Collection entries
+ + + +

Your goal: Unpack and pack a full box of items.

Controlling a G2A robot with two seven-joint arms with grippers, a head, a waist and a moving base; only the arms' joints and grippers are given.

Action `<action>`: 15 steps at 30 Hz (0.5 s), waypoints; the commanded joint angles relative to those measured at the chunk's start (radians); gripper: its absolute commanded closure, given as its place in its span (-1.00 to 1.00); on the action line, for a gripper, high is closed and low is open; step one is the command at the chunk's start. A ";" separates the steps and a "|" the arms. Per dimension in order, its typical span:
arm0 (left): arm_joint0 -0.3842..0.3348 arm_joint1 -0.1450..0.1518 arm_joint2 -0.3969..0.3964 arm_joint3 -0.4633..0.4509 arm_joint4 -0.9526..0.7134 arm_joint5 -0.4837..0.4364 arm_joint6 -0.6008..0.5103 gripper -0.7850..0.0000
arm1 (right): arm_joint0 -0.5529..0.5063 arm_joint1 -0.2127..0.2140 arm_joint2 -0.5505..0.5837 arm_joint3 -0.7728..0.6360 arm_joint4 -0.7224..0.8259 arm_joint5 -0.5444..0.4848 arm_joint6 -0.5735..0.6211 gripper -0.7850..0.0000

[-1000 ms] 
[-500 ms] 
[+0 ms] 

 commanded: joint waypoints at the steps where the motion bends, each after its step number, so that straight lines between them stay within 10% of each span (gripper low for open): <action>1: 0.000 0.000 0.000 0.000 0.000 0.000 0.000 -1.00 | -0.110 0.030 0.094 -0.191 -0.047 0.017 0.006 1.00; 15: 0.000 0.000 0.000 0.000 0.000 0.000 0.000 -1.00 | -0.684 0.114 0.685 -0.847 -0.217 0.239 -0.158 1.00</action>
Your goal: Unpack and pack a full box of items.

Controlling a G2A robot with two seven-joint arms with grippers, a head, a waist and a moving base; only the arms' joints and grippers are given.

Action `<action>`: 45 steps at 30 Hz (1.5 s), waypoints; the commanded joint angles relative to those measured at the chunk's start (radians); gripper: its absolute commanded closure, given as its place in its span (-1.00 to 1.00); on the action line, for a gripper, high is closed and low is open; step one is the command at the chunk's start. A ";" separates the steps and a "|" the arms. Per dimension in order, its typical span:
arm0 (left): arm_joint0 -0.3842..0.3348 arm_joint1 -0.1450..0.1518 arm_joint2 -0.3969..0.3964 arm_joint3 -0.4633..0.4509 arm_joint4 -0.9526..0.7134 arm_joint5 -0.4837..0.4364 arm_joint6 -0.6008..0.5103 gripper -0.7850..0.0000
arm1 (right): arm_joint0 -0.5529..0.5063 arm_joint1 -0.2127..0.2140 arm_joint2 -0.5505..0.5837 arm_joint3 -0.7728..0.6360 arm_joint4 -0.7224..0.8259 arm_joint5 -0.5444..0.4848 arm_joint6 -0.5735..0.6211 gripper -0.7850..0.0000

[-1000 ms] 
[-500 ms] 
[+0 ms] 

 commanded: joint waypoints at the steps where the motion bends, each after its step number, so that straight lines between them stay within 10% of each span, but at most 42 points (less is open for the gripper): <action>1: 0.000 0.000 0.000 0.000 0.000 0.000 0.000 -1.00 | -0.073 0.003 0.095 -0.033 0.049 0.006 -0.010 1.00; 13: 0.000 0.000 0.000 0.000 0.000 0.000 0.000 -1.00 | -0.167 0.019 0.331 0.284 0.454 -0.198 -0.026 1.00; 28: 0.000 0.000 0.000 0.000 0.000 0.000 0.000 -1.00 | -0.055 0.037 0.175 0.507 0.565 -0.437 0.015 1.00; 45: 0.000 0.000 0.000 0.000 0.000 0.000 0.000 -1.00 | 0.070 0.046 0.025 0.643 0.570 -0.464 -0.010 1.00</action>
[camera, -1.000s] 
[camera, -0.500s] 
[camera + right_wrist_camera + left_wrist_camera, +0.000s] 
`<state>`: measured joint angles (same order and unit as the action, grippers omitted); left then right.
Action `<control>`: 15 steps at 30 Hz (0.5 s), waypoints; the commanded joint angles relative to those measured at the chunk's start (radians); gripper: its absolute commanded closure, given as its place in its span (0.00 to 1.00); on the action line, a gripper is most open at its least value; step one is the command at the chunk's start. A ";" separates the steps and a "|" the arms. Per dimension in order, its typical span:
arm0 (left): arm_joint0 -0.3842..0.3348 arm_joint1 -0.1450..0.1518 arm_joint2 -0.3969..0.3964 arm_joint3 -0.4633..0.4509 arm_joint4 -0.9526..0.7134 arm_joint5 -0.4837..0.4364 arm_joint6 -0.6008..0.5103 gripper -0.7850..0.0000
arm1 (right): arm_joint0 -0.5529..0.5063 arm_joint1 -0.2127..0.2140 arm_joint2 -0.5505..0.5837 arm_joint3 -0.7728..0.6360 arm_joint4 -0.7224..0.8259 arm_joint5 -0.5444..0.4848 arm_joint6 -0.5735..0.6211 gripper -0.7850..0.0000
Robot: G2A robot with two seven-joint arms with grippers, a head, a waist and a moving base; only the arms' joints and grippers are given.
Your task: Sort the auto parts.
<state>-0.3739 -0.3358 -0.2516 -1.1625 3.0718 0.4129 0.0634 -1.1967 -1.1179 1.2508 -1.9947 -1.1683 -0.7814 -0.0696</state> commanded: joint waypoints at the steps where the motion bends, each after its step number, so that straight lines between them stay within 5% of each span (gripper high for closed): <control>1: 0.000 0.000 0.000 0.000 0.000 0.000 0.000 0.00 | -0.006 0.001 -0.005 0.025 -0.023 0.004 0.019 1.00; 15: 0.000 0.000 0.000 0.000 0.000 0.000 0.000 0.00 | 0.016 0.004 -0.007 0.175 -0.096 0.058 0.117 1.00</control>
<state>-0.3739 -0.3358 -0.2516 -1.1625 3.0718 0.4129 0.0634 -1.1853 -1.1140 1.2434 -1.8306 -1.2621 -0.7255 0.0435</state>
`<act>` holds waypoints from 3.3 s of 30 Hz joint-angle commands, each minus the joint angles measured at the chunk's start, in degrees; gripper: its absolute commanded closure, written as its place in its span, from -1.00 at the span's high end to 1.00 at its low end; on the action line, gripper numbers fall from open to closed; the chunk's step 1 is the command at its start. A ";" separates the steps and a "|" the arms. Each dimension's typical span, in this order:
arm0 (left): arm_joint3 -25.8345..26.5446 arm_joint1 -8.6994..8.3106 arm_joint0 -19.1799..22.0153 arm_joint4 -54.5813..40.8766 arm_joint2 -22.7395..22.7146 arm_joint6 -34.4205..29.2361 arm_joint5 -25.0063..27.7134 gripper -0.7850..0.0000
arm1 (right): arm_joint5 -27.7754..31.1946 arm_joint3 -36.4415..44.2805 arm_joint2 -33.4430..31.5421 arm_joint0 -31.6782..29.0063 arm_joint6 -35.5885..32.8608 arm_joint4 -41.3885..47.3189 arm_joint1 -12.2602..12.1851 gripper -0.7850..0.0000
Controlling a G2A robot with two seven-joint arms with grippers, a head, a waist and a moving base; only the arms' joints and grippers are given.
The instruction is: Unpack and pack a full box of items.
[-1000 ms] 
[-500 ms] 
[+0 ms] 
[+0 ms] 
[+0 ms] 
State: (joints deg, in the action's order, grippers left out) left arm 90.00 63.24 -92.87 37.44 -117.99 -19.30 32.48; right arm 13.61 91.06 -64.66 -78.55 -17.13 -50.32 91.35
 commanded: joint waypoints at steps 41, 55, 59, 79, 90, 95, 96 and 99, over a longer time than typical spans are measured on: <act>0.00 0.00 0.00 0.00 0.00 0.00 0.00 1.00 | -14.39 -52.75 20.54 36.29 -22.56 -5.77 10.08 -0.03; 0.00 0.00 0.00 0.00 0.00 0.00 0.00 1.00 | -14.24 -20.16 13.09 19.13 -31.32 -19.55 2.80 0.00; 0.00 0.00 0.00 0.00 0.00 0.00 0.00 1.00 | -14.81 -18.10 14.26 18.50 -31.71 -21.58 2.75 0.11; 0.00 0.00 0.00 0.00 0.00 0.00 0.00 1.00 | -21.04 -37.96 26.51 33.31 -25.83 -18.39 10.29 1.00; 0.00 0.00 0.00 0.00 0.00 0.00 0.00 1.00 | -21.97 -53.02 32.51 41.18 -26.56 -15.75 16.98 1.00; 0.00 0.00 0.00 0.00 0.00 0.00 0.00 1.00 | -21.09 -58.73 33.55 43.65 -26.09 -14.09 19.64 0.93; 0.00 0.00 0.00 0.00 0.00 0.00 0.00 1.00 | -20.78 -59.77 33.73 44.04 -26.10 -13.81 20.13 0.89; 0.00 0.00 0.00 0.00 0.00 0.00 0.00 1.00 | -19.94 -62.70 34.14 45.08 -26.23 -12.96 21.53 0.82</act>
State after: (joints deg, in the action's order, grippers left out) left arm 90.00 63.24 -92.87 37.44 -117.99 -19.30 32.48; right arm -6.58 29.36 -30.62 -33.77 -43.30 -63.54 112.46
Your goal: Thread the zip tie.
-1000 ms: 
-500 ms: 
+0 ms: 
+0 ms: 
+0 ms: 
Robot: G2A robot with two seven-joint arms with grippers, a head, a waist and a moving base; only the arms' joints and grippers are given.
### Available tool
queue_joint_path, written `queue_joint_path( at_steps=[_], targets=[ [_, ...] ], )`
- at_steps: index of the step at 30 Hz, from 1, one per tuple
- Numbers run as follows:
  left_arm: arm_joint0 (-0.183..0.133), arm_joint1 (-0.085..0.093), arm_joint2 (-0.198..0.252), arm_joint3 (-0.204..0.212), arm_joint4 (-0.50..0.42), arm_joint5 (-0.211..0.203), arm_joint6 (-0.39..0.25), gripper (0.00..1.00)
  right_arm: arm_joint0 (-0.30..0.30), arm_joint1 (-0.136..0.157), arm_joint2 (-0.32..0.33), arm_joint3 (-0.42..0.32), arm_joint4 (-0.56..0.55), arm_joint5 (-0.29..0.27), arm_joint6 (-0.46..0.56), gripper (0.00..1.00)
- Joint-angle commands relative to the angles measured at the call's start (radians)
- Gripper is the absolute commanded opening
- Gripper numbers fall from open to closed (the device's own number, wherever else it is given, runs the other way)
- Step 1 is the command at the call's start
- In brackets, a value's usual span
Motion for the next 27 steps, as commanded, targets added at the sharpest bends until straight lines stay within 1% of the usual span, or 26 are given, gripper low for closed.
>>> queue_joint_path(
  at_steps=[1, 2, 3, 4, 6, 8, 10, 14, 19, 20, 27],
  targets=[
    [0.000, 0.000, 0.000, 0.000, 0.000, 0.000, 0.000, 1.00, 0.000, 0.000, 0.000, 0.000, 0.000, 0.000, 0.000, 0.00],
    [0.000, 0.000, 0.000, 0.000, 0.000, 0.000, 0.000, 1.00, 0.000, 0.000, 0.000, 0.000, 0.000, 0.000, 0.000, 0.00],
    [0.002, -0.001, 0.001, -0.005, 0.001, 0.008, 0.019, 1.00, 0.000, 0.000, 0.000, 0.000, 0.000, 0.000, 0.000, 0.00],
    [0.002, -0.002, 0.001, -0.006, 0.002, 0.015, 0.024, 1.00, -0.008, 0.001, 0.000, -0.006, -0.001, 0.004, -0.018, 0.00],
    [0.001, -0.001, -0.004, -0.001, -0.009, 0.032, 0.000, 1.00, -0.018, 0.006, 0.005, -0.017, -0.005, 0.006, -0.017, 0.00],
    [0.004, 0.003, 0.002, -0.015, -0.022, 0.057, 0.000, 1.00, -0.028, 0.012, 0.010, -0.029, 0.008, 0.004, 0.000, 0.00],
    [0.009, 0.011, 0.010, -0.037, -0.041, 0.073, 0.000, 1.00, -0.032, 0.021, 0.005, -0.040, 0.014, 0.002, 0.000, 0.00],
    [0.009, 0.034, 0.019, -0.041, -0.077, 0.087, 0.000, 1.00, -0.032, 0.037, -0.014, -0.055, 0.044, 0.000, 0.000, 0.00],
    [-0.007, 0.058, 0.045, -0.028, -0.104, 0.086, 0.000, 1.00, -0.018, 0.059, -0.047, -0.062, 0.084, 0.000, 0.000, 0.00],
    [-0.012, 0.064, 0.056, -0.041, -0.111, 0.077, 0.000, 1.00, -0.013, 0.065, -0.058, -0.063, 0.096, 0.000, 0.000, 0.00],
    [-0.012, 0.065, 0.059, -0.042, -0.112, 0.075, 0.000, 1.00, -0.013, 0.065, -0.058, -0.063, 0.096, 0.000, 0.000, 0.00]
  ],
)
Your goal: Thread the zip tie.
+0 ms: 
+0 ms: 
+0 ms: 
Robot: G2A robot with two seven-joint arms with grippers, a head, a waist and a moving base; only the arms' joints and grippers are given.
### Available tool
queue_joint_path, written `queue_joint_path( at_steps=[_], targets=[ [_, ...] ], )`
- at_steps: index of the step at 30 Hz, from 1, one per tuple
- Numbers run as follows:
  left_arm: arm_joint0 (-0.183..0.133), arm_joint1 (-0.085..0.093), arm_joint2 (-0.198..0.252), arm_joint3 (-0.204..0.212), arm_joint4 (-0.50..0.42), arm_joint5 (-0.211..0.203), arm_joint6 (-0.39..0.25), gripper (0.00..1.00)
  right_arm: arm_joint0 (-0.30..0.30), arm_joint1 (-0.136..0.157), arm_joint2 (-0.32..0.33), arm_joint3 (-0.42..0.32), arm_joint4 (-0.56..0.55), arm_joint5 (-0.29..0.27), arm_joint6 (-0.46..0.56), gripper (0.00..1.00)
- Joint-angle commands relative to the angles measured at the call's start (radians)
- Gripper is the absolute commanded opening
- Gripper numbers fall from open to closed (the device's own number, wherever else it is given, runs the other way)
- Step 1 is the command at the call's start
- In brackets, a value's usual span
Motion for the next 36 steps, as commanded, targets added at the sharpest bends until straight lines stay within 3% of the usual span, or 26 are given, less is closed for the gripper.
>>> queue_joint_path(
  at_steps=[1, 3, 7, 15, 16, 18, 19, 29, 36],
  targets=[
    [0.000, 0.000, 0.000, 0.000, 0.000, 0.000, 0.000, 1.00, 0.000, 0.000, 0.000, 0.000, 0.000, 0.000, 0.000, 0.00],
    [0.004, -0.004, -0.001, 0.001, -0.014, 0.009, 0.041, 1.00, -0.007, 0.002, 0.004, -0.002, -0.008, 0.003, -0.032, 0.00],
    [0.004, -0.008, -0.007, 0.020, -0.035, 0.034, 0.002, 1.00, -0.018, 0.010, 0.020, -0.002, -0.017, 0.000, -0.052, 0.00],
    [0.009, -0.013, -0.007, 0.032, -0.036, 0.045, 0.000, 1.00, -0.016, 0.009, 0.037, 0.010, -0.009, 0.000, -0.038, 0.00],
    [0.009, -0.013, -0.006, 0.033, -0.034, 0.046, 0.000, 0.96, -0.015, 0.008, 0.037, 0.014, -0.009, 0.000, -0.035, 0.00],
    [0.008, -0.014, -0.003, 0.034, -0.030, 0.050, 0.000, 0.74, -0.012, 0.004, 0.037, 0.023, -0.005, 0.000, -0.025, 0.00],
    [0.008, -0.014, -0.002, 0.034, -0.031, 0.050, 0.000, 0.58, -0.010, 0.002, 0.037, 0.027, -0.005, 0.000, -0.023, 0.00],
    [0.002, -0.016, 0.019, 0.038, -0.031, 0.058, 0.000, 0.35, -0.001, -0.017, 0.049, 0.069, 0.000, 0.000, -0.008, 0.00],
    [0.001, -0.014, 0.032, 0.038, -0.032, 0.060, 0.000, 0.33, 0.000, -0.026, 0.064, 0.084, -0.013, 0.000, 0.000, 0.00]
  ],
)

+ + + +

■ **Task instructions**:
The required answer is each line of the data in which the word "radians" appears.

■ **Output**:
Action `<action>`: 15 steps at 30 Hz (0.5 s), waypoints; the commanded joint angles relative to those measured at the chunk's start (radians); gripper: its absolute commanded closure, given as its place in its span (-1.00 to 1.00); on the action line, for a gripper, high is closed and low is open; step one is the command at the chunk's start. A ";" separates the steps and a "|" the arms. Per dimension in order, its typical span:
Action `<action>`: 45 steps at 30 Hz (1.5 s), waypoints; the commanded joint angles relative to those measured at the chunk's start (radians); gripper: its absolute commanded closure, given as its place in its span (-1.00 to 1.00); on the action line, for a gripper, high is closed and low is open; step one is the command at the chunk's start. A ";" separates the steps and a "|" the arms. Per dimension in order, its typical span:
Action `<control>`: 15 steps at 30 Hz (0.5 s), waypoints; the commanded joint angles relative to those measured at the chunk's start (radians); gripper: its absolute commanded closure, given as its place in its span (0.00 to 1.00); on the action line, a gripper is most open at its least value; step one is the command at the chunk's start. A ";" separates the steps and a "|" the arms. Per dimension in order, its typical span:
- Joint-angle commands relative to the angles measured at the call's start (radians)
- Joint-angle commands relative to the angles measured at the call's start (radians)

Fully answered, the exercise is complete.